The State Bank of India (SBI) has said that deregulation of interest rates on savings account will not be good for the domestic banking system.

“Deregulation of savings account interest rate will not be good for the domestic banking system. It may at best aid a few banks and not definitely the system,” SBI chairman OP Bhatt said.

He advance said that the saving bank account is a unique Indian model and without it the Indian banks cannot go on lending to long-term projects.

Last month, Reserve Bank of India (RBI) governor D Subbarao had said that the central bank will soon come out with a discussion paper on deregulation of interest rates on savings accounts.

“There is a view that we should deregulate the interest rate on savings bank accounts too. We are examining the pros and cons of doing that and will shortly put out a discussion paper for eliciting feedback,” Subbarao had said.

At present, RBI only monitors interest rates on NRI deposits and savings bank accounts, while interest rates both to savers and borrowers work on the market principle of opposition among banks.

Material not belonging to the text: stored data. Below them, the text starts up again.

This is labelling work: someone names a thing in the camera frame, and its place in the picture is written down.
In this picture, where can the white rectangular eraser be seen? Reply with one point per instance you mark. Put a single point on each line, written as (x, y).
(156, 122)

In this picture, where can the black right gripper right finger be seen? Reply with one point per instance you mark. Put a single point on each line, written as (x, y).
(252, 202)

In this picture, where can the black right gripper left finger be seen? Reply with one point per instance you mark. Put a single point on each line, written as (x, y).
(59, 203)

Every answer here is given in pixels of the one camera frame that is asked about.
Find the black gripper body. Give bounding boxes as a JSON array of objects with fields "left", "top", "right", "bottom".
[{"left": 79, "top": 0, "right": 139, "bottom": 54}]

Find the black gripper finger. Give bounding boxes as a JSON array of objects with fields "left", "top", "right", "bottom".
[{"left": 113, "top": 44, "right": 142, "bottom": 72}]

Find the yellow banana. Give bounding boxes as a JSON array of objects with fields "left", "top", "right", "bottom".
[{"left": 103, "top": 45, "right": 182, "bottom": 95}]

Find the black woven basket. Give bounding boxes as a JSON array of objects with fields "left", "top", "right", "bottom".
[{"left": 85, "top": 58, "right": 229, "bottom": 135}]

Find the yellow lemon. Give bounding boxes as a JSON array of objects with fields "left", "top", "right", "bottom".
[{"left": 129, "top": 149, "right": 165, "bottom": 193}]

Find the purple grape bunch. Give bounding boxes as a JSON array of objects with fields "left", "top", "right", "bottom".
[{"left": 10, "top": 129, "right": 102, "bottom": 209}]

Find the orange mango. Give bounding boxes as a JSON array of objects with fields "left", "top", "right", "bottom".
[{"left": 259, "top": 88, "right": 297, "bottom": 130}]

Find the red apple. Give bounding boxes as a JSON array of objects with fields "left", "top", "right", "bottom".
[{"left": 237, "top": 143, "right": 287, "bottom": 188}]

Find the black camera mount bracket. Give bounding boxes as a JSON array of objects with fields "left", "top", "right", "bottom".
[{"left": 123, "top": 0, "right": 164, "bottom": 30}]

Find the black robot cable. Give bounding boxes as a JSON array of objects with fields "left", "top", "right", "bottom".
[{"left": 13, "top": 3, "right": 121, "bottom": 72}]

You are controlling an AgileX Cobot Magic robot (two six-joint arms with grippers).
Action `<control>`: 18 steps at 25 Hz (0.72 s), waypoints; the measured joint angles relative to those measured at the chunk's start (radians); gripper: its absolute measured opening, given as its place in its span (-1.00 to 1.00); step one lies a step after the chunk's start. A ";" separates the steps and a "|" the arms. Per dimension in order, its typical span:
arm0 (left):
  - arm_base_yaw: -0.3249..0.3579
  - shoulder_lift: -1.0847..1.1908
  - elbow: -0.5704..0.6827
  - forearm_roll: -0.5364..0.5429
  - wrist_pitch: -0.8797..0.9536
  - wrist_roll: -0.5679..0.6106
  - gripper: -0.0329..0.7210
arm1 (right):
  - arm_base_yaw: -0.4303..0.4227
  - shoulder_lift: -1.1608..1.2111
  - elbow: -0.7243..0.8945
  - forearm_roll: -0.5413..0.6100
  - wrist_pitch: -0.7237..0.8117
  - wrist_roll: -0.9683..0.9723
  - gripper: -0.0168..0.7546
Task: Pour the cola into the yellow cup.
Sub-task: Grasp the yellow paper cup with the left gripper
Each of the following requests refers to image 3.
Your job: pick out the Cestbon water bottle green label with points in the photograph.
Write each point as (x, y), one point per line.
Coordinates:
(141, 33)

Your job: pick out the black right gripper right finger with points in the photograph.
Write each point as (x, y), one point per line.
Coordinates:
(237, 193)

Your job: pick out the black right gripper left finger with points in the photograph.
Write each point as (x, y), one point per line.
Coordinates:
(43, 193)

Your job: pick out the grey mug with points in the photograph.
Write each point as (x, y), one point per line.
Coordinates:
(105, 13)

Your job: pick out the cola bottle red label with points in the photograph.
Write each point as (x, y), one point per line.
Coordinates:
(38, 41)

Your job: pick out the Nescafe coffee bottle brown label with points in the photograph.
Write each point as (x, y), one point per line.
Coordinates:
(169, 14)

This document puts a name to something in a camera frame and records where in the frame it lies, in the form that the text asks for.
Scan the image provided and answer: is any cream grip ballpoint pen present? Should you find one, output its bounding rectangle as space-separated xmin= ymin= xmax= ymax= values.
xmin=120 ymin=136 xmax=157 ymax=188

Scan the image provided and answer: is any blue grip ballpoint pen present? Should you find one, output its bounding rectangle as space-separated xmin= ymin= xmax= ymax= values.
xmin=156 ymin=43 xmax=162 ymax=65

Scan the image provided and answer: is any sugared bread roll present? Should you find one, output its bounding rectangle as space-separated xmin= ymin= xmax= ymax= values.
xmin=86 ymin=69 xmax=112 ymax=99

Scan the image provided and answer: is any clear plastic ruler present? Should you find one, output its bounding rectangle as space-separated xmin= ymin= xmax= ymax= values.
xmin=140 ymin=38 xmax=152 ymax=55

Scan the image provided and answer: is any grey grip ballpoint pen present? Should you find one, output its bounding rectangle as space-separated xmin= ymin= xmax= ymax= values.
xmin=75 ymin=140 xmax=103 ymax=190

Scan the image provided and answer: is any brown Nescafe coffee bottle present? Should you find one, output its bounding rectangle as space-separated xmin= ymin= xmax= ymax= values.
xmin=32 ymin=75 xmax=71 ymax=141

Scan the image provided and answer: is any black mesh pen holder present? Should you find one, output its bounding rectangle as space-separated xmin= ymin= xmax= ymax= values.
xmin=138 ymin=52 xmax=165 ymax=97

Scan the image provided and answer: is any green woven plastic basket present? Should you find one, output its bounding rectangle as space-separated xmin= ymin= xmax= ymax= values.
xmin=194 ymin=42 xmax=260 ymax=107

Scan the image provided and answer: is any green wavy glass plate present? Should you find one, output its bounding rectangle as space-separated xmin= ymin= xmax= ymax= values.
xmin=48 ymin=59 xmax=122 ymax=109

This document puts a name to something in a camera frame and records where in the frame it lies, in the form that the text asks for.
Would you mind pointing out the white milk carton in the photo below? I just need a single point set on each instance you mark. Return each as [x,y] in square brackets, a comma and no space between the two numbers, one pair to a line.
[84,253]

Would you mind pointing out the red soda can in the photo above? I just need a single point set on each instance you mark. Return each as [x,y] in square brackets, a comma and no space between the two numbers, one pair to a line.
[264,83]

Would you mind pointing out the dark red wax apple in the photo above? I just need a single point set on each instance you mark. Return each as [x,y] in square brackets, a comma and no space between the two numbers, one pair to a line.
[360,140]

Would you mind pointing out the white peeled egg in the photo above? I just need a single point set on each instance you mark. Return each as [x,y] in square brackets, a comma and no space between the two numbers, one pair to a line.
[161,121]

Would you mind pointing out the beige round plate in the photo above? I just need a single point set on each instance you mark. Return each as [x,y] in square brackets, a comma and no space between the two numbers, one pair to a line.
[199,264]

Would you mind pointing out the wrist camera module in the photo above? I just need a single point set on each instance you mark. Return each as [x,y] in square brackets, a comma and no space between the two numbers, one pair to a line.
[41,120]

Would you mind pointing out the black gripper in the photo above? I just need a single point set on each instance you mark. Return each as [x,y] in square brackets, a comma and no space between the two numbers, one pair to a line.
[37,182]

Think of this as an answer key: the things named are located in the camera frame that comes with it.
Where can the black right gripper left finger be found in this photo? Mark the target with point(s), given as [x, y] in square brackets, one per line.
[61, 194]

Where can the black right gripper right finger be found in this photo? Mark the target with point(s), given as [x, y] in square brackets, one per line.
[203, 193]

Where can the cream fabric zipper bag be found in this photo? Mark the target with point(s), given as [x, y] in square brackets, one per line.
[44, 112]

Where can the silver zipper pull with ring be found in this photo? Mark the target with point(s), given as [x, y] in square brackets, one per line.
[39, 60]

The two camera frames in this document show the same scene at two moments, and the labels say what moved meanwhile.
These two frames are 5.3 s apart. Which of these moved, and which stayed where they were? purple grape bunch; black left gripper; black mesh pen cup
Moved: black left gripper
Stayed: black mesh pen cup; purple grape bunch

“Regulation has both costs and benefits. Excessive or inappropriate regulation increases intermediation cost, impedes efficiency and stifles novelty…,” Subbarao had said.

Banks at present pay 3.5 % on savings deposit.

While the RBI as part of the economic reforms programme deregulated fixed deposit rates, it had not freed the rates which banks pay on savings deposit.

While banks adjust fixed deposit rates keeping in view their asset liability position, they pay 3.5 % on savings bank as mandated by the RBI.